[WORK INSTRUCTION]
The response must contain each line of the material that holds "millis".

[COLLECTED DATA]
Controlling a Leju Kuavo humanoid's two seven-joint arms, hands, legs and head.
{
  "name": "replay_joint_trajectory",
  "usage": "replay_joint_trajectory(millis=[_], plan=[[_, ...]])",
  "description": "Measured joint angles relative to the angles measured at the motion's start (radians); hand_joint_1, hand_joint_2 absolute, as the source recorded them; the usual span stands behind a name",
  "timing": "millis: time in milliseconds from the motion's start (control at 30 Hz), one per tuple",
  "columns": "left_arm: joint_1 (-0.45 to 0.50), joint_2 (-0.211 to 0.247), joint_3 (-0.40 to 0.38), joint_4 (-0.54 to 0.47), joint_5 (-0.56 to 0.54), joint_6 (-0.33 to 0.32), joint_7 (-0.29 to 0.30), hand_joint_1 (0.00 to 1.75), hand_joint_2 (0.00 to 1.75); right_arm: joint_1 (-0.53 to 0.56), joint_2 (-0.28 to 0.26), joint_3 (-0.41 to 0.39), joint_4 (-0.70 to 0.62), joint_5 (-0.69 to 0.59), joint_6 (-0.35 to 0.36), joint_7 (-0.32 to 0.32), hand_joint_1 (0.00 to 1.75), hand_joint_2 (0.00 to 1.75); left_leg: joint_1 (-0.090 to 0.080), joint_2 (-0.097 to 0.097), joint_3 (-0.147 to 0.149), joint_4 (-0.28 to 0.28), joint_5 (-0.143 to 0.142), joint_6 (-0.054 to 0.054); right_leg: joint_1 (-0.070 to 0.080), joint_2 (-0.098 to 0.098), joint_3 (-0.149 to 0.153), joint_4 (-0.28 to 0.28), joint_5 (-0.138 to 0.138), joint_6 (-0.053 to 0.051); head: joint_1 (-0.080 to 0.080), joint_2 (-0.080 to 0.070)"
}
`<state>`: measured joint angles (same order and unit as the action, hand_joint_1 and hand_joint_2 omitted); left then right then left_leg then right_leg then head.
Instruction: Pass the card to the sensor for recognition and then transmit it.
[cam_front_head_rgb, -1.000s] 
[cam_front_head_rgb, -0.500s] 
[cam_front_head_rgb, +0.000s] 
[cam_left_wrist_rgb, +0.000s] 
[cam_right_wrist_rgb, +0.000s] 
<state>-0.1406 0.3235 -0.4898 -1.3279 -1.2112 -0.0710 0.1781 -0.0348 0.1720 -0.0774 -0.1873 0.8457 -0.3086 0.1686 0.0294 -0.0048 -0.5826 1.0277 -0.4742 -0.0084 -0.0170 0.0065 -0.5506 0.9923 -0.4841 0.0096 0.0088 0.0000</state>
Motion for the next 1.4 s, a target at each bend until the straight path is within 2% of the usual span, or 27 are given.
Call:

[OUTPUT BELOW]
  "usage": "replay_joint_trajectory(millis=[_], plan=[[_, ...]])",
  "timing": "millis: time in milliseconds from the motion's start (control at 30 Hz), one per tuple",

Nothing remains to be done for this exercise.